Mario Draghi, c’est à la fois le Cassandre de l’Europe, annonçant les catastrophes à venir, mais aussi son prophète, traçant une voie possible pour les éviter. Le rapport qui portait son nom, en 2024, avait fait sensation car il prédisait le décrochage économique et technologique de l’Europe, et faisait une série de recommandations. Il fut salué et approuvé – mais deux ans plus tard, moins de 10% de ses recommandations ont été suivies d’effet.
Voici donc Mario Draghi, le retour. L’homme politique italien, un économiste de 78 ans, ne ménage pas les susceptibilités européennes. Sans transformation, il prédit « un avenir dans lequel l’Europe risque d’être subordonnée, divisée et désindustrialisée, tout cela en même temps ». Et il souligne qu’« une Europe incapable de défendre ses intérêts ne pourra pas préserver ses valeurs longtemps ».

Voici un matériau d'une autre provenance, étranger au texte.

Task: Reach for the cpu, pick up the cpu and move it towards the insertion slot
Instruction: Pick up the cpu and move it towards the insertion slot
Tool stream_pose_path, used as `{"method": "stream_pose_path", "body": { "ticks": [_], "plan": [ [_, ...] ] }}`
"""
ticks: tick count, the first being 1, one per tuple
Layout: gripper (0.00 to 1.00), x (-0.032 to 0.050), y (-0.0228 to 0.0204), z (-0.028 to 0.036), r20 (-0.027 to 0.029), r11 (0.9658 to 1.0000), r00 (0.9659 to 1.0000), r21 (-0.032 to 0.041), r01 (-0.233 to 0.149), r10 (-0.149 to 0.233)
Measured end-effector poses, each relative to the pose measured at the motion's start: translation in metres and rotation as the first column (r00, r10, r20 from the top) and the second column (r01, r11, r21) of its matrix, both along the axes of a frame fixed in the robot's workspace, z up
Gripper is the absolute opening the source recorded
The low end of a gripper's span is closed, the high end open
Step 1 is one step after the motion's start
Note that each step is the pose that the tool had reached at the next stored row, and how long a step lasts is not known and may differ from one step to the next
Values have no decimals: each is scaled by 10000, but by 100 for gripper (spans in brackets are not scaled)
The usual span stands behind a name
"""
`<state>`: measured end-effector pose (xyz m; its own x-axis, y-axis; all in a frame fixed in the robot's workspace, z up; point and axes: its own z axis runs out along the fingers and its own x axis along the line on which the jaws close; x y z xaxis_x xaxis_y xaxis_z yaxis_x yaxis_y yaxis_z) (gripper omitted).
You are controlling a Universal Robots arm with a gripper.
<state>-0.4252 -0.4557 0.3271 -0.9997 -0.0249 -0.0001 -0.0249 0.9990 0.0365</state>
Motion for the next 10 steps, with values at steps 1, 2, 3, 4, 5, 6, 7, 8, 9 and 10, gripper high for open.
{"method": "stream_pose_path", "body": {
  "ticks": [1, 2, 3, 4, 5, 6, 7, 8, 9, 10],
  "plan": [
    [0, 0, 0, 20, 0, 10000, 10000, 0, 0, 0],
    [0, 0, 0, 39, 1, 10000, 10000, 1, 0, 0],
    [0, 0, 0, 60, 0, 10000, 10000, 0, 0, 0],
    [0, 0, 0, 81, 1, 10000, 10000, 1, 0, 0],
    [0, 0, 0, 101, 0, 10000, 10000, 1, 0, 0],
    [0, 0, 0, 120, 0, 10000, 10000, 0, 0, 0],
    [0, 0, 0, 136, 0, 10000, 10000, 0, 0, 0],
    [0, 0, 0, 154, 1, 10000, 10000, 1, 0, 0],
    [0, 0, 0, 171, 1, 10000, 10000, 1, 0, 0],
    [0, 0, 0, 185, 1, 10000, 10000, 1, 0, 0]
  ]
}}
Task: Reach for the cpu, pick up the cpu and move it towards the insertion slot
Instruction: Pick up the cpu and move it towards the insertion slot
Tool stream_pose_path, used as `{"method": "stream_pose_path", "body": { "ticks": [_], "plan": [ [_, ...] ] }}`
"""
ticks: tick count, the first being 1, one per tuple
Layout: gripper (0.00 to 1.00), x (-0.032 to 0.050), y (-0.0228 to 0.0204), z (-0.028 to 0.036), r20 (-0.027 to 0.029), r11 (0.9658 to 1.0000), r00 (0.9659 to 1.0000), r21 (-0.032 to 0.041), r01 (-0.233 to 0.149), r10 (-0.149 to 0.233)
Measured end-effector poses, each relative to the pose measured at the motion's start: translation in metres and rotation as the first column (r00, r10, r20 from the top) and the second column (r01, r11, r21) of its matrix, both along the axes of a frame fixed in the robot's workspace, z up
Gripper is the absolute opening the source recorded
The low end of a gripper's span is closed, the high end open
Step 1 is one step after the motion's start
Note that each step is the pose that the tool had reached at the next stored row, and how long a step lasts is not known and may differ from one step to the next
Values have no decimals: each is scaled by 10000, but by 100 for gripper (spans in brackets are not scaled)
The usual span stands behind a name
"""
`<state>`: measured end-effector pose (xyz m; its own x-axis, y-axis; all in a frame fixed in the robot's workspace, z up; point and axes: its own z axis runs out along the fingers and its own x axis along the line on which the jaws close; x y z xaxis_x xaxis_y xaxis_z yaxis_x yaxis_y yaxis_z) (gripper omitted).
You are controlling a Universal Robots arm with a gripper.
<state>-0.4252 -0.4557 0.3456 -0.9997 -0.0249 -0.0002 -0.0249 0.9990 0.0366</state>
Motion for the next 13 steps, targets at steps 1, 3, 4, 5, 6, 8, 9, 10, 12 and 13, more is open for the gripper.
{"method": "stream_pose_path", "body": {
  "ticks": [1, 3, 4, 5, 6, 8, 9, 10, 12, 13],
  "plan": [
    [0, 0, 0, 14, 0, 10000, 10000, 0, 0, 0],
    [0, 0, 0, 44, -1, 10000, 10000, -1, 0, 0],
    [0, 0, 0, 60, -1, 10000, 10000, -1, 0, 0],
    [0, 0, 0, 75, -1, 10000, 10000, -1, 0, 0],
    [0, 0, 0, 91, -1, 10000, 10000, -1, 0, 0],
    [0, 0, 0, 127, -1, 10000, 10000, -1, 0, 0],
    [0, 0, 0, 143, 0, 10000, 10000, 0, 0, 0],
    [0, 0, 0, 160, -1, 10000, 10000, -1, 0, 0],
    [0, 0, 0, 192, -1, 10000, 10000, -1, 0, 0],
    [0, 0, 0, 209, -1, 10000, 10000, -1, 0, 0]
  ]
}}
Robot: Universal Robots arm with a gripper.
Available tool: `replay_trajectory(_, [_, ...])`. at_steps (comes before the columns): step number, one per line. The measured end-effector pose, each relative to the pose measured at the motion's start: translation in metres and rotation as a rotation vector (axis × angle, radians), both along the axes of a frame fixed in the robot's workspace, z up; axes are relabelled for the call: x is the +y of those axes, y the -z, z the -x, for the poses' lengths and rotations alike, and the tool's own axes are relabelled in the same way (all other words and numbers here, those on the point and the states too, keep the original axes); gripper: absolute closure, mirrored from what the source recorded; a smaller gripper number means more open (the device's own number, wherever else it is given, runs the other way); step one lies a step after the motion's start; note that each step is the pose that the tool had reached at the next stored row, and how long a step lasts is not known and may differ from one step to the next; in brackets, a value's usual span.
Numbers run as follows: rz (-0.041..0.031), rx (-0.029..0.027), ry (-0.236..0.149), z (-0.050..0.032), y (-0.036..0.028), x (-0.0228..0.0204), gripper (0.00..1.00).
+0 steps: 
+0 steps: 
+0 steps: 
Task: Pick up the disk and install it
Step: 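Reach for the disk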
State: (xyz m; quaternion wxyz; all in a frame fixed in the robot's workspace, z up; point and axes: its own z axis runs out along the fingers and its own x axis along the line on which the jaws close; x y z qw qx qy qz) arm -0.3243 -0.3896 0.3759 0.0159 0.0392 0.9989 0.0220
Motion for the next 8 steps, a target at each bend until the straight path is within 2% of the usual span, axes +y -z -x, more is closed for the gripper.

C’est là que ressurgit le concept de « fédéralisme ». L’Union européenne est une construction complexe, avec certains domaines de nature fédérale, comme la monnaie ou le commerce extérieur ; et d’autres intergouvernementaux, comme la défense.
Mario Draghi est catégorique : « Pour devenir une puissance, dit-il, l’Europe doit passer d’une confédération à une fédération. Là où l’Europe s’est fédérée — dans les domaines du commerce, de la concurrence, du marché unique et de la politique monétaire —, nous sommes respectés en tant que puissance. Là où nous ne l’avons pas fait — en matière de défense, de politique industrielle, d’affaires étrangères — nous sommes traités comme un ensemble disparate d’États de taille moyenne, à diviser et à traiter en conséquence. »
Or selon lui, séparément les États-membres de l’UE ne sont même pas des puissances moyennes, ils n’échapperaient pas à la soumission dans le monde de rapports de force actuel.
Peu de dirigeants politiques, au pouvoir ou aspirant à l’être, défendent aujourd’hui l’idée fédérale, pourtant implicite dans l’intitulé du traité de Rome de 1957 : « pour une union toujours plus étroite ».
Les partis eurosceptiques, populistes ou d’extrême droite en ont fait leur cible, et ont fait du fédéralisme un gros mot synonyme d’abandons de souveraineté au profit de « Bruxelles » – que Viktor Orban, le premier ministre hongrois, n’hésite pas à comparer à la Moscou des temps soviétiques.
Pourtant le raisonnement de Mario Draghi est implacable, dans le monde de Trump et Poutine, ou encore d’Elon Musk, l’Europe est la bonne taille. Draghi va même plus loin en estimant que, « de tous ceux qui sont aujourd’hui pris entre les États-Unis et la Chine, seuls les Européens ont la possibilité de devenir eux-mêmes une véritable puissance ».
Mais encore faut-il le vouloir. On ne peut pas rejeter les diktats trumpiens et refuser de se donner les moyens de défendre ses intérêts et son modèle de société. Mario Draghi met les Européens au pied du mur : à nous de choisir.